▶ PROBLEM: Extract, in full, the lines below, beginning at the first and ending with the line that contains "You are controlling". Pictures do not belong in the copy.
════════════════════
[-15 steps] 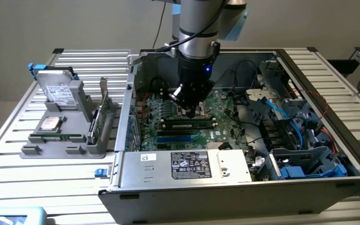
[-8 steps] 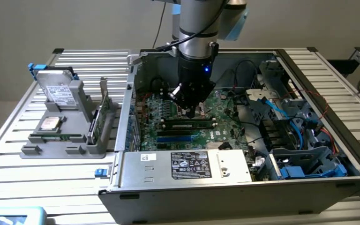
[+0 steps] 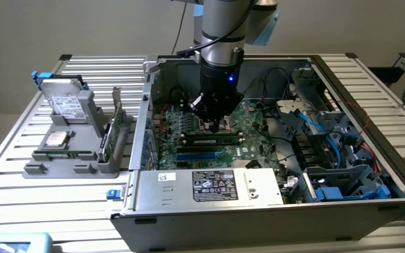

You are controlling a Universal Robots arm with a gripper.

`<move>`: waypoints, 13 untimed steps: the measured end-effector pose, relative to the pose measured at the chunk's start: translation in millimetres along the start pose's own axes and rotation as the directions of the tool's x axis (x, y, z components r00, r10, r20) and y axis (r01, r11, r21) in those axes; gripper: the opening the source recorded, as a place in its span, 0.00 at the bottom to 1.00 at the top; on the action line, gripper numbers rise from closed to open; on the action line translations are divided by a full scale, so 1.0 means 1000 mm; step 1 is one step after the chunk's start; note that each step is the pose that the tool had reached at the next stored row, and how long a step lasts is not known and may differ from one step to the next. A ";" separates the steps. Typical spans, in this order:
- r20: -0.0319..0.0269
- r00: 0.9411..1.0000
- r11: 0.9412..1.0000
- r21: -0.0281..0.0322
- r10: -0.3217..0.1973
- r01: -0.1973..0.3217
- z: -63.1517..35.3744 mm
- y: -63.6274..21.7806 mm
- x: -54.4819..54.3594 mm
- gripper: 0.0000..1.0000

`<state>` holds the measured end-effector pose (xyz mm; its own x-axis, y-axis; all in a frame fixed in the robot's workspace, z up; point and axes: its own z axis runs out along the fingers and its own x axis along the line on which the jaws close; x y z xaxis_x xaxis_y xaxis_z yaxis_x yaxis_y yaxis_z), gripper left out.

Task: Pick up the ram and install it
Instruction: 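Press down the ram until it locks into place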

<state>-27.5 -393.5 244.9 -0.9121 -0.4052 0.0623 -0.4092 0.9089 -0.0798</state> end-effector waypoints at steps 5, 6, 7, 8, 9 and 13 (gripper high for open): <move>-0.001 0.998 0.998 -0.002 0.056 -0.056 0.0000 0.0000 0.000 0.11; -0.002 0.998 0.998 -0.003 0.067 -0.067 0.0000 0.0000 0.000 0.11; -0.002 0.997 0.997 -0.003 0.079 -0.079 0.0000 0.0000 0.000 0.11; -0.003 0.996 0.996 -0.003 0.090 -0.090 0.0000 0.0000 0.000 0.11; -0.003 0.995 0.995 -0.004 0.101 -0.101 0.0000 0.0000 0.000 0.11; -0.005 0.990 0.990 -0.005 0.139 -0.139 0.0000 0.0000 0.000 0.11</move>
<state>-27.5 -393.5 244.9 -0.9599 -0.2746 0.0558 -0.2785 0.9569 -0.0826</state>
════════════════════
▶ FINISHED EXERCISE:
[-15 steps] 
[-8 steps] 
[+0 steps] 

You are controlling a Universal Robots arm with a gripper.

No more output will be added to the exercise.